Style-NeRF2NeRF: 3D Style Transfer From Style-Aligned Multi-View Images
Haruo Fujiwara, Yusuke Mukuta, Tatsuya Harada
2024-06-24

Summary
This paper discusses a new method called Style-NeRF2NeRF that allows for the stylization of 3D scenes using images. It combines techniques from 2D image processing with 3D models to create visually appealing scenes in different artistic styles.
What's the problem?
Creating artistic styles in 3D environments can be challenging because traditional methods often require a lot of manual effort and high-quality input images. This makes it difficult to apply different styles to 3D scenes efficiently.
What's the solution?
The researchers developed a pipeline that uses a NeRF (Neural Radiance Fields) model, which is a type of 3D representation, and enhances it with stylized images generated from a diffusion model. They first create similar multi-view images based on a target style and then guide the style transfer process using advanced loss functions that help maintain quality. This approach allows users to experiment with different styles and see results before finalizing the 3D model.
Why it matters?
This work is important because it simplifies the process of applying artistic styles to 3D scenes, making it accessible for artists and developers. By allowing for quick previews and adjustments, it enhances creativity and efficiency in digital art and design.
Abstract
We propose a simple yet effective pipeline for stylizing a 3D scene, harnessing the power of 2D image diffusion models. Given a NeRF model reconstructed from a set of multi-view images, we perform 3D style transfer by refining the source NeRF model using stylized images generated by a style-aligned image-to-image diffusion model.
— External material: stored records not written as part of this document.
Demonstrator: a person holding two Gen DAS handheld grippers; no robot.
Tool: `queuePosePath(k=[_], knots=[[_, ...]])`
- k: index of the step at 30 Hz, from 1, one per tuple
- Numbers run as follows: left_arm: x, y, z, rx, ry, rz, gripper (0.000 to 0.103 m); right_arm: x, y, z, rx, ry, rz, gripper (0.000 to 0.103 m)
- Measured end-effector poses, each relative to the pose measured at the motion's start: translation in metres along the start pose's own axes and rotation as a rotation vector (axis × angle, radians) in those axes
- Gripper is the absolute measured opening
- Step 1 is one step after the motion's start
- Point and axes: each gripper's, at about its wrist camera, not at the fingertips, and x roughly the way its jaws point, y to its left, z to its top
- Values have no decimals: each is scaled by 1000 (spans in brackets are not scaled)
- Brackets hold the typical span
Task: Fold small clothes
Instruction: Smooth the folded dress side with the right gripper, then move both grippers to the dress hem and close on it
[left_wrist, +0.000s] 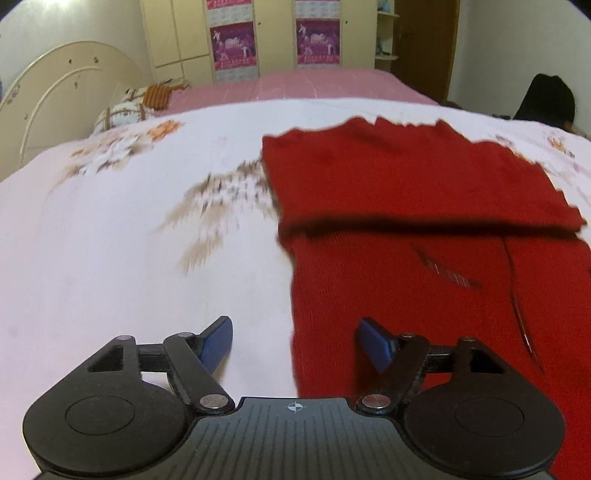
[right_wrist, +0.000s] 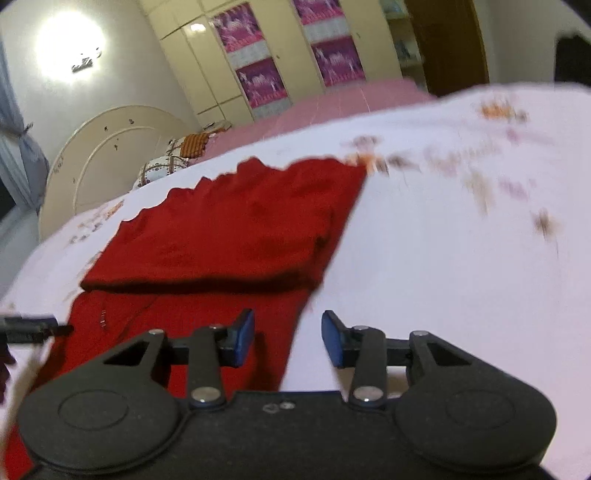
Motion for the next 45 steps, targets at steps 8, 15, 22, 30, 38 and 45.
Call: queuePosePath(k=[8, 15, 22, 30, 38, 45], knots=[[-36, 15, -44, -20, 49, -90, 66, -38, -11, -33, 133, 40, 69, 38], [-66, 22, -79, -4, 49, -127, 66, -77, 6, -71, 133, 69, 41, 38], [-98, 29, -107, -4, 52, -136, 66, -120, 22, -108, 148, 88, 1, 40], [-119, 36, -135, 17, 63, -153, 66, -137, 30, -131, 198, 95, -20, 41], [-130, 68, -159, -172, 83, -376, 45, -148, 24, -146, 285, 110, 22, 41], [-104, 108, -175, -433, 119, -620, 37, -154, 1, -165, 467, 131, 155, 36]])
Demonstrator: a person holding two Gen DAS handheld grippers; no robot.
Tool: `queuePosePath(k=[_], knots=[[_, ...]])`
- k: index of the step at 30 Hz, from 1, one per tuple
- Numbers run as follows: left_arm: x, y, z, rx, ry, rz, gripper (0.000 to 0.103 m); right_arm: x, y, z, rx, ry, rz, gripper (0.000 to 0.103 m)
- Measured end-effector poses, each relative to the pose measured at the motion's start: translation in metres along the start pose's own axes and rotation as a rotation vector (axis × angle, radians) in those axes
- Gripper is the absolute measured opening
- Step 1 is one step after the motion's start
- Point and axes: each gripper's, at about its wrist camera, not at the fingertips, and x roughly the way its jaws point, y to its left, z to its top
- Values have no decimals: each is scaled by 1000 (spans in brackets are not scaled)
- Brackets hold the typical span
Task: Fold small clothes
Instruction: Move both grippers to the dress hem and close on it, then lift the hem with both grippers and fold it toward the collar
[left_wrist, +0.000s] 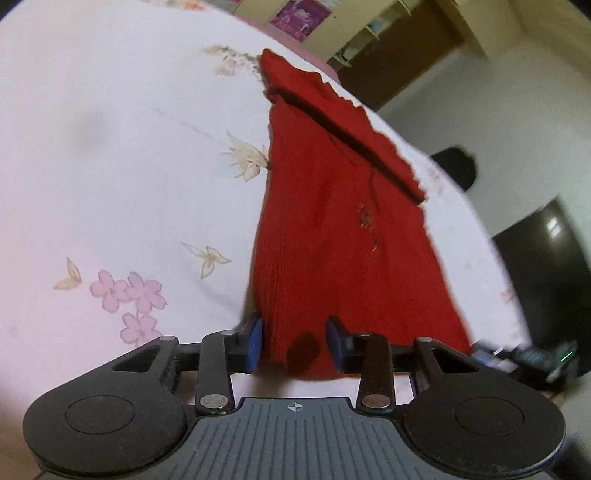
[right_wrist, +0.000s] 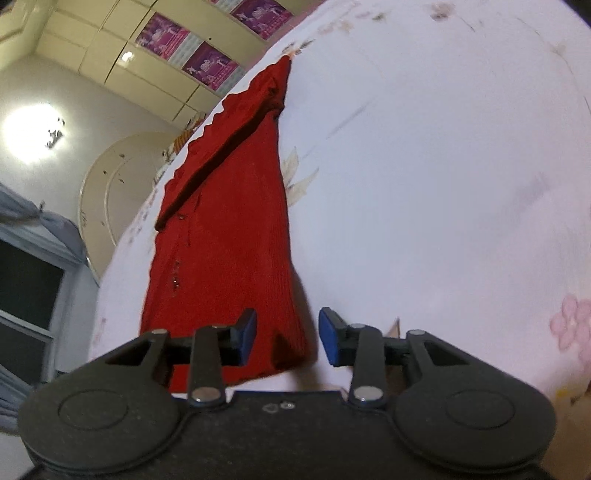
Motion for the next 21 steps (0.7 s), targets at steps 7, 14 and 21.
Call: queuePosePath(k=[7, 14, 21], knots=[[17, -1, 8, 14, 31, -37, 37, 17, -6, 11, 47, 47, 84, 32], [32, -32, 14, 178, 21, 83, 5, 36, 14, 14, -80, 81, 60, 5], [-12, -12, 4, -68, -251, -137, 5, -2, 31, 18, -129, -50, 121, 5]])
Given a target style prompt, we first generate perceptually similar multi-view images by leveraging a depth-conditioned diffusion model with an attention-sharing mechanism. Next, based on the stylized multi-view images, we propose to guide the style transfer process with the sliced Wasserstein loss based on the feature maps extracted from a pre-trained CNN model. Our pipeline consists of decoupled steps, allowing users to test various prompt ideas and preview the stylized 3D result before proceeding to the NeRF fine-tuning stage. We demonstrate that our method can transfer diverse artistic styles to real-world 3D scenes with competitive quality.